0Arga menghampiri Damar yang sedang berdiri tidak jauh dari kerumunan yang sedang mengerubungi Rania.     

"Ada situasi darurat," bisik Arga. "Bara tiba-tiba pingsan."     

Damar menoleh terkejut. "Gimana keadaaanya?"     

"Pak Agus lagi lihat keadaaanya. Tadi dia sudah telpon ambulance. Pak Agus minta lu buat mengalihkan perhatian wartawan yang ada di luar," terang Arga.     

Damar berdecak pelan. Ini semua terjadi di luar rencana yang sudah ia susun bersama Bara. Damar menghela napas panjang. "Gue ajak Kimmy buat ngalihin perhatian wartawan yang ada di luar."     

"Oke, kalau gitu. Gue nyusul Pak Agus dulu."     

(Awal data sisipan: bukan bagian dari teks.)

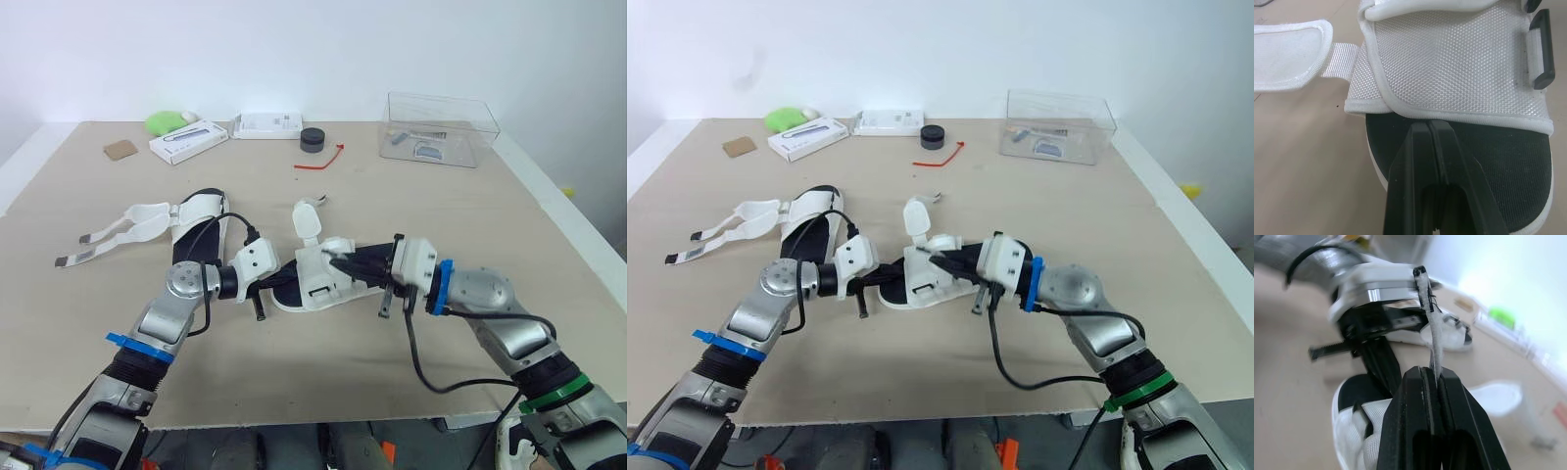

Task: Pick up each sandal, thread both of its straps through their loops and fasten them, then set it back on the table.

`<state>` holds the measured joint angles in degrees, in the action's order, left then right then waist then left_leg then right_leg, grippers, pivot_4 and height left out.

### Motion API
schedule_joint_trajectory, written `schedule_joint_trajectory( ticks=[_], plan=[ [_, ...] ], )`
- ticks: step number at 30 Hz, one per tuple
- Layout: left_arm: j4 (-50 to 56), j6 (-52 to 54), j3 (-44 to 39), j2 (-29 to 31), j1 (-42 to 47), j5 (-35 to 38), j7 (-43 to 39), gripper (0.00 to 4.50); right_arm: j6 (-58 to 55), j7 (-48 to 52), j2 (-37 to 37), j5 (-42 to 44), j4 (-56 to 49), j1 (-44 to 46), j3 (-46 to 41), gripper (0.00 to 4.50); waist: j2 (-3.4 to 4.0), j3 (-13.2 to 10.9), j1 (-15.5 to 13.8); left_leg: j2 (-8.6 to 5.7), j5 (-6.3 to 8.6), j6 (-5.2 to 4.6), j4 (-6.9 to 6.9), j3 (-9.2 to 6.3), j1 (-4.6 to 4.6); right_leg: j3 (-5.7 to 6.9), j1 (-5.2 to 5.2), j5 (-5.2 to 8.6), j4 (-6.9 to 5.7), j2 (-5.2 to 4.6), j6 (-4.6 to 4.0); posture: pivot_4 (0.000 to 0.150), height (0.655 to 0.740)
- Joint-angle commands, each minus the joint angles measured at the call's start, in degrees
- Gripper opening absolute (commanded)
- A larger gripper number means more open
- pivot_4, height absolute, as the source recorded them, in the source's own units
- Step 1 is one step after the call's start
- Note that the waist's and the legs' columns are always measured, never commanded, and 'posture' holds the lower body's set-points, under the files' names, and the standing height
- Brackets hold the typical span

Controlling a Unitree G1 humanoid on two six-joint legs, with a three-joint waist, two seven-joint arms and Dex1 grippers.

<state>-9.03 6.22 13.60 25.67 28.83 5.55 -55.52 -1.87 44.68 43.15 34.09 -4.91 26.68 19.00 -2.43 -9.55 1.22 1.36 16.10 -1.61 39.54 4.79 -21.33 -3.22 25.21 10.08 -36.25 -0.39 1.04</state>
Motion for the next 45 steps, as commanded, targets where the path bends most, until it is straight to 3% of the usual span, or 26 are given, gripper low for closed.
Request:
schedule_joint_trajectory(
  ticks=[1,9,26,45],
  plan=[
    [-0.72,-0.27,0.41,0.08,0.19,-0.58,-0.31,0.00,-14.92,-0.99,-0.87,7.43,-4.22,2.69,-4.52,0.04,0.00,0.00,-0.01,0.00,0.00,0.00,0.00,-0.02,-0.04,0.01,0.03,-0.04,0.00,0.00,0.07,0.150,0.7400],
    [-1.26,-0.86,0.79,-0.37,0.41,-0.84,-0.16,0.00,-32.74,-0.72,-3.49,7.86,-2.77,8.04,-6.44,0.04,0.00,0.00,0.00,-0.01,0.00,0.00,0.00,-0.12,-0.15,0.11,0.07,-0.05,0.01,0.07,0.15,0.150,0.7400],
    [-1.74,-1.20,0.66,-0.94,0.36,-0.80,0.08,0.00,-32.04,3.71,-9.08,-3.66,8.38,16.27,-8.69,0.04,0.01,0.01,0.00,-0.07,0.00,0.00,0.01,-0.13,-0.21,0.09,0.09,-0.09,0.05,0.07,0.25,0.150,0.7400],
    [-1.41,-1.02,0.92,-1.71,0.07,-0.88,0.41,0.00,-30.30,6.97,-12.98,-11.77,17.36,18.48,-8.56,0.04,0.01,0.01,0.03,-0.07,-0.01,0.00,0.02,-0.09,-0.20,0.06,0.09,-0.14,0.05,0.06,0.28,0.150,0.7400]
  ],
)
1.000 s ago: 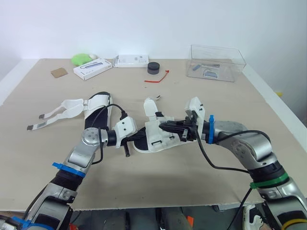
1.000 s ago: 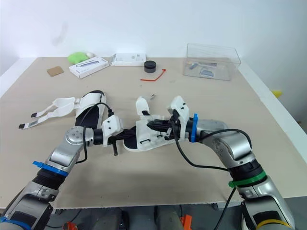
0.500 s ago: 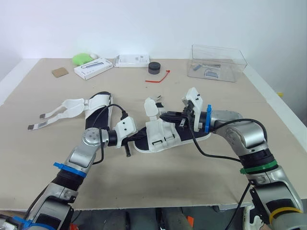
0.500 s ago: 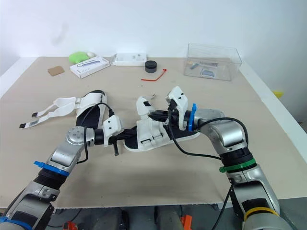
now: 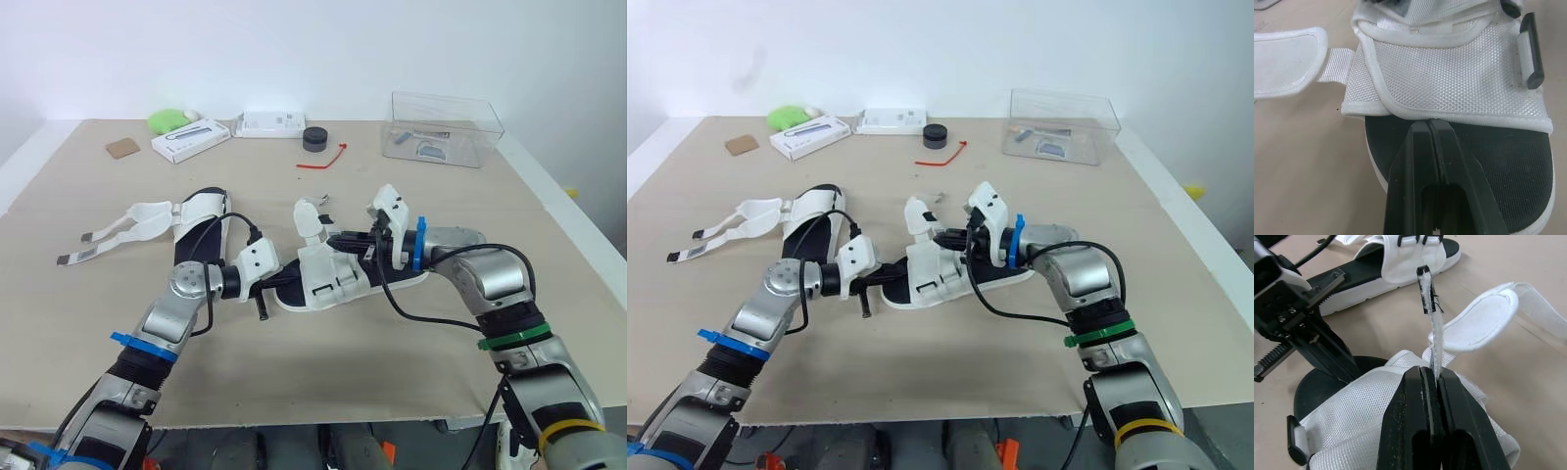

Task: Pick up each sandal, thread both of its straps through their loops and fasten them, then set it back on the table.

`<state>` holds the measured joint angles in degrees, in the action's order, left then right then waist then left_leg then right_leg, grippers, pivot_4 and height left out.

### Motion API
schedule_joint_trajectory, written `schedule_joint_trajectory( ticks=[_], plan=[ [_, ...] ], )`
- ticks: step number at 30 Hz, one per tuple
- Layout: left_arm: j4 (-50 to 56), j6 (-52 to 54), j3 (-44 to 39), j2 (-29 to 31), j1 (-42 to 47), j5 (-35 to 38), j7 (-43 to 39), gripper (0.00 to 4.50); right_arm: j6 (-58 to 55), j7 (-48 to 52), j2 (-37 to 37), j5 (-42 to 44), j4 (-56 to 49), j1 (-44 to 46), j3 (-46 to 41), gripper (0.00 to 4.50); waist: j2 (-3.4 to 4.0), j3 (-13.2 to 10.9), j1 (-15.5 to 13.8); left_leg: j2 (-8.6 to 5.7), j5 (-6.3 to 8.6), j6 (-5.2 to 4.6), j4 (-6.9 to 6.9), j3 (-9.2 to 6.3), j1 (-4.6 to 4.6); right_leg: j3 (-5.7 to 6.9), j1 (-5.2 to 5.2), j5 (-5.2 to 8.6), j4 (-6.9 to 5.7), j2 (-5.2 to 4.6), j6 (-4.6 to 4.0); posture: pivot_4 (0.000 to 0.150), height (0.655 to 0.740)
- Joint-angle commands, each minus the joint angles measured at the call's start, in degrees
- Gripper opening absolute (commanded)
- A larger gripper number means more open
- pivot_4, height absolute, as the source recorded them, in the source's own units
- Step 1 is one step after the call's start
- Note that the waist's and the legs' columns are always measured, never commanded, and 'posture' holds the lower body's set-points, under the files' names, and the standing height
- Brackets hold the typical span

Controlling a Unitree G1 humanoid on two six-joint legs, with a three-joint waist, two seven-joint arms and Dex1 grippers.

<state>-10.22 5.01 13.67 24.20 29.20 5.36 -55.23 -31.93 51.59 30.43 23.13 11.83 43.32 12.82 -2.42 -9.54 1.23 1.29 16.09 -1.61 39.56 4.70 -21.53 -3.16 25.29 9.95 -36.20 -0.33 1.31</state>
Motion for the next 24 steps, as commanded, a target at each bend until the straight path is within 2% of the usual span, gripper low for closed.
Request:
schedule_joint_trajectory(
  ticks=[1,8,11,16,24],
  plan=[
    [-0.20,0.20,0.84,-0.29,-0.31,-0.74,0.13,0.00,-0.67,0.16,-0.45,-0.73,0.86,2.06,-2.55,0.04,0.00,0.00,0.01,0.00,0.00,0.00,0.00,0.01,0.00,-0.01,0.00,0.00,0.00,0.00,0.00,0.150,0.7400],
    [-0.21,0.09,0.71,-0.39,-0.21,-0.86,0.12,0.00,-3.17,0.73,-0.92,-2.20,2.87,3.06,-2.48,0.04,0.00,0.00,0.02,0.00,0.00,0.00,-0.01,0.00,0.00,0.00,0.01,0.00,0.00,-0.01,-0.02,0.150,0.7400],
    [-0.10,0.07,0.67,-0.27,-0.34,-0.92,0.04,0.00,-2.39,1.14,-0.81,-3.34,3.02,3.20,-2.35,1.09,0.00,0.00,0.02,0.00,0.00,0.00,0.00,0.01,0.00,0.00,0.01,-0.01,0.00,-0.01,-0.01,0.150,0.7400],
    [0.08,0.11,0.51,-0.01,-0.55,-0.89,-0.13,0.00,1.98,0.62,-0.79,-5.98,1.84,3.40,-3.28,3.37,0.01,0.00,0.02,-0.01,0.01,0.00,-0.03,0.00,-0.04,0.00,0.04,0.02,0.00,-0.01,-0.02,0.150,0.7400],
    [-0.47,-0.17,0.29,0.24,-0.21,-0.96,-0.36,0.00,5.13,-1.84,-1.81,-6.10,-0.31,5.04,-6.83,3.37,0.01,0.00,0.03,-0.02,0.02,-0.01,-0.06,-0.01,-0.06,0.00,0.04,0.04,0.03,-0.04,-0.03,0.150,0.7400]
  ],
)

Damar mengangguk. Sementara Arga kembali pergi meninggalkannya, Damar berusaha menerobos kerumunan manusia yang masih mengerubungi Rania. Rata-rata mereka juga merupakan orang yang sudah lama mengenal Rania. Mereka tampak antusias dengan Rania.     

Damar menarik lengan Kimmy untuk mejauh dari kerumunan.     

"Sebentar Tante," bisik Kimmy dan segera menjauh dari Rania.     

Rania sedikit tidak nyaman ketika Kimmy keluar dari kerumunan tersebut. Rania sebenarnya ingin segera keluar dari kerumunan tersebut. Akan tetapi ia tidak bisa berbuat banyak karena orang-orang yang dahulu mengenalnya tampak sangat antusias dengan kehadirannya. Mau tidak mau Rania meladeni mereka, meski ia sangat ingin menyusul Bara.     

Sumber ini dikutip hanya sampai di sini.